Trieste Science+Fiction 2018: La nuit a dévoré le monde, la recensione
La recensione del film La nuit a dévoré le monde, presentato al Trieste Science+Fiction Festival
Il suo personaggio, Sam, si ritrova a una festa organizzata in un appartamento della capitale francese a cui partecipa anche l'ex fidanzata. Il giovane si ritira in una stanza per attendere che la situazione si calmi un po' e gli passino gli effetti dell'alcol, finendo però per addormentarsi. Al suo risveglio Sam ha davanti a sé una scena apocalittica: tutti gli ospiti si sono trasformati in zombi pronti ad attaccare e uccidere, mentre nelle strade gli ultimi esseri umani sopravvissuti stanno venendo sistematicamente sterminati dai non morti. Il ragazzo riesce a mettere in sicurezza l'edificio in cui si trova e recuperare delle scorte di cibo e beni di prima necessità.
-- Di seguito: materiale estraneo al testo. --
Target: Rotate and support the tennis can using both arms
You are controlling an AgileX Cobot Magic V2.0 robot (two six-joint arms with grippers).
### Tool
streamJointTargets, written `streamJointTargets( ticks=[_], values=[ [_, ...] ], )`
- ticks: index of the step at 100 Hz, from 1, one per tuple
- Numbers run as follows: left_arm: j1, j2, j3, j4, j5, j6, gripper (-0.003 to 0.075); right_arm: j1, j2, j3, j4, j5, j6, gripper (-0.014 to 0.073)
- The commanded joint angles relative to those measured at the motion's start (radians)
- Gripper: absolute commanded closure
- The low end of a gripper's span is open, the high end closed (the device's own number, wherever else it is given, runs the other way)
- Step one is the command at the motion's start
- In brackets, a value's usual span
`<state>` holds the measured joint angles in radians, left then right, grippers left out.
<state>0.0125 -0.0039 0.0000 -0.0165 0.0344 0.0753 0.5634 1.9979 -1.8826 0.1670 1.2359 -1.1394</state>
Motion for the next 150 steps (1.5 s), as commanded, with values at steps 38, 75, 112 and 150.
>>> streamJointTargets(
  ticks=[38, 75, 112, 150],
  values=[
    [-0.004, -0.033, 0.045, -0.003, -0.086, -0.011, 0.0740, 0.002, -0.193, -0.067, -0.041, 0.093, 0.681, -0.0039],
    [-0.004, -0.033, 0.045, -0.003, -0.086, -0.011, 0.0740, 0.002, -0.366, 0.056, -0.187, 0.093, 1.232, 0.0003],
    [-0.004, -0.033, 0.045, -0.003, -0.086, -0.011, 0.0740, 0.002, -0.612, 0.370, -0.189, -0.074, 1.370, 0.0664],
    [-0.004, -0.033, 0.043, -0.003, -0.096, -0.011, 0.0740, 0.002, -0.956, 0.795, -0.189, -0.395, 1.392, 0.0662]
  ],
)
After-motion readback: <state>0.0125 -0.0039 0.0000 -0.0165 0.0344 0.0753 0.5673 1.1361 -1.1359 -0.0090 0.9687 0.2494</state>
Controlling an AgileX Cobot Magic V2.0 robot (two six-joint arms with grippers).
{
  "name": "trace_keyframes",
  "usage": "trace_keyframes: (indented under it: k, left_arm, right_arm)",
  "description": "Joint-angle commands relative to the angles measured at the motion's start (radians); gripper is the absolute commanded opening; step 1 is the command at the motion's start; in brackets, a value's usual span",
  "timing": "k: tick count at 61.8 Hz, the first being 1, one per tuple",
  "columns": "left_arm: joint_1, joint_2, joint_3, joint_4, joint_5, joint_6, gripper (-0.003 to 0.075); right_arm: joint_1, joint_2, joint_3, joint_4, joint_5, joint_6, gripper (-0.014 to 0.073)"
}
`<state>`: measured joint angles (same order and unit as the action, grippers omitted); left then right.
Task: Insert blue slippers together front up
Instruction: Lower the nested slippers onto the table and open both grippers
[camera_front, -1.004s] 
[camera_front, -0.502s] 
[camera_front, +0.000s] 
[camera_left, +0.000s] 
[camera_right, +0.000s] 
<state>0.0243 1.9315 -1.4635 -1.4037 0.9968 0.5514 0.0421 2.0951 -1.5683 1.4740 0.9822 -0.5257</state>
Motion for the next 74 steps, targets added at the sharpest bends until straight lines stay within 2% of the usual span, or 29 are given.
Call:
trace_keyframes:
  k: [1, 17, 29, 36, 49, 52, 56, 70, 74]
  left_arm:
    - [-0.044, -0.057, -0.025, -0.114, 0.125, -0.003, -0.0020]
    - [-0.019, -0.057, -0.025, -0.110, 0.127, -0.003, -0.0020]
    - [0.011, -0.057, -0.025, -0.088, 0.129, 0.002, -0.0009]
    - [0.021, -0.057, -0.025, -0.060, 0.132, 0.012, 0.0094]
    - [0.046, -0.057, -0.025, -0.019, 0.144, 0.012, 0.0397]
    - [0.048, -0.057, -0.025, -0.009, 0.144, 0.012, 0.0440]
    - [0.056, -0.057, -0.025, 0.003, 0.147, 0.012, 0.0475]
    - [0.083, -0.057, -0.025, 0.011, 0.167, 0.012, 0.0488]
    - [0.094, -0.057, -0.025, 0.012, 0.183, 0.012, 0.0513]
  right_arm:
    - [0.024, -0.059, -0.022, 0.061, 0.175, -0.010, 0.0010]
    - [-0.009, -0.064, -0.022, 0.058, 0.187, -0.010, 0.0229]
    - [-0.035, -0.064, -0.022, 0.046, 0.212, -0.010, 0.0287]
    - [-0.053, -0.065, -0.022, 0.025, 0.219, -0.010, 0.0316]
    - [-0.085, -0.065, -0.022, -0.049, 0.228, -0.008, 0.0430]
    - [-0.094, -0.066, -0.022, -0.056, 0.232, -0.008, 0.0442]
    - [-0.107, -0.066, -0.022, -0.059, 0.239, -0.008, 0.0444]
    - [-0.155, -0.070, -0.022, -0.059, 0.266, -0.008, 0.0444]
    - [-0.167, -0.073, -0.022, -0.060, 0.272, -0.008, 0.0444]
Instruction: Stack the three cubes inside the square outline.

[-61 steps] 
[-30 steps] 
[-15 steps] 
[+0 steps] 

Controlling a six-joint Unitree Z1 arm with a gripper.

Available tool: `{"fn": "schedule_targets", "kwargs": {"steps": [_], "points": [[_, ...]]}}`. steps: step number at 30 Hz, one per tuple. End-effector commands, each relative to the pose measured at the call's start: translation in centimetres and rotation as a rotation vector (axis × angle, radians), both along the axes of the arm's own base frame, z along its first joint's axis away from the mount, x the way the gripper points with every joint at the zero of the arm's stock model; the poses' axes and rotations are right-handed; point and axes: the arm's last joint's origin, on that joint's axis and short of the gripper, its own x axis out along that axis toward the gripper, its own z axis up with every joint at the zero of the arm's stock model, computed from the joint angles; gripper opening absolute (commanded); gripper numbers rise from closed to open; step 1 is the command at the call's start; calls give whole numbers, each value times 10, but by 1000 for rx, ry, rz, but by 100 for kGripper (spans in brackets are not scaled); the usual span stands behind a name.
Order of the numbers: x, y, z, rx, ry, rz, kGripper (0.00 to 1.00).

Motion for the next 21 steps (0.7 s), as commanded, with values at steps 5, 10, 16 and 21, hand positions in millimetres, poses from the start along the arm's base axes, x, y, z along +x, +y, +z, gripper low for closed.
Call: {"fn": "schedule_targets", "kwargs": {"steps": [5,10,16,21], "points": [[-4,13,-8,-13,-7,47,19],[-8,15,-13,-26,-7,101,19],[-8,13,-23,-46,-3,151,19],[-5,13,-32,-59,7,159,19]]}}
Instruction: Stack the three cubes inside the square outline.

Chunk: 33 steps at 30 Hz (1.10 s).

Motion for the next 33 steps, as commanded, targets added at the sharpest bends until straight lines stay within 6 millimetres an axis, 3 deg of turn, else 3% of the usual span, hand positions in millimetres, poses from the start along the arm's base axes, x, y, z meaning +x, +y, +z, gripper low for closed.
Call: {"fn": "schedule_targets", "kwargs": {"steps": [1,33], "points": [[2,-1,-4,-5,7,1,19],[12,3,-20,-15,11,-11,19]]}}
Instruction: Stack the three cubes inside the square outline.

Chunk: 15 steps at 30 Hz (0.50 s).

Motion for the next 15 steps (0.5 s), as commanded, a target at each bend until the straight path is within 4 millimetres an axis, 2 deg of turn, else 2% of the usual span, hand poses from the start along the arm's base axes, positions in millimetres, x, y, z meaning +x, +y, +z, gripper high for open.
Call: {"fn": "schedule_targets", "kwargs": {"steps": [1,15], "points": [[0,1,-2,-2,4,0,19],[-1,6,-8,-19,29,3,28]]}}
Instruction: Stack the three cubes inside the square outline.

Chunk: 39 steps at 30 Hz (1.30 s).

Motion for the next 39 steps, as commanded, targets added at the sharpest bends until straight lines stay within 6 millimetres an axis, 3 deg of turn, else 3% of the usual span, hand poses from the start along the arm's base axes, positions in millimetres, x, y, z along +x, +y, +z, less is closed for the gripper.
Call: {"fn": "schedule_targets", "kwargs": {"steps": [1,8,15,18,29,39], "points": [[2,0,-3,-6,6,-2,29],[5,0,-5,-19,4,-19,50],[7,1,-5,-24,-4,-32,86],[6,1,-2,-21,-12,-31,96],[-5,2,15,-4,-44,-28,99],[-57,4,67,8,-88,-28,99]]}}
Ritrovarsi a essere l'ultimo umano in vita ha però delle conseguenze negative e non basta la "compagnia" dello zombi Alfred (Denis Lavant), rinchiuso in un ascensore, o i tentativi falliti di salvare un gatto per colmare la solitudine che inizia a provare il ragazzo.
La nuit a dévoré le monde pone al centro della trama un giovane molto distante da figure eroiche che potrebbero protagoniste di progetti analoghi, considerando che non si sforza in nessun modo di indagare sulla natura di quanto sta accadendo o cercare un modo di avventurarsi nel mondo esterno senza rischi per trovare eventuali sopravvissuti. Il film mostra infatti Sam compiere una serie di azioni necessarie semplicemente a vivere in solitudine, dando spazio al proprio lato musicale componendo brani con gli strumenti, anche improvvisati, recuperati nell'edificio o pensare alla propria sopravvivenza. La prospettiva del protagonista, rispetto ai primi minuti, non sembra in realtà cambiare considerando gli altri fin dal principio quasi dei mostri da cui prendere le distanze e cercando un proprio spazio all'insegna della solitudine. La progressiva creazione di una normalità all'interno di un contesto terrificante rappresenta uno spunto narrativo interessante, seppur rischioso da proporre a un pubblico abituato a una rappresentazione dei morti viventi maggiormente all'insegna dell'azione e dei pericoli.
Rocher riesce, grazie alla performance del suo protagonista, a condurre il lungometraggio a un epilogo piuttosto convincente, pagando però il prezzo di una narrazione che fatica a trovare un ritmo che sostenga senza rischiare di annoiare gli spettatori che si attendono un maggior numero di rischi o sfide tra gli edifici decadenti e architettonicamente bellissimi di Parigi.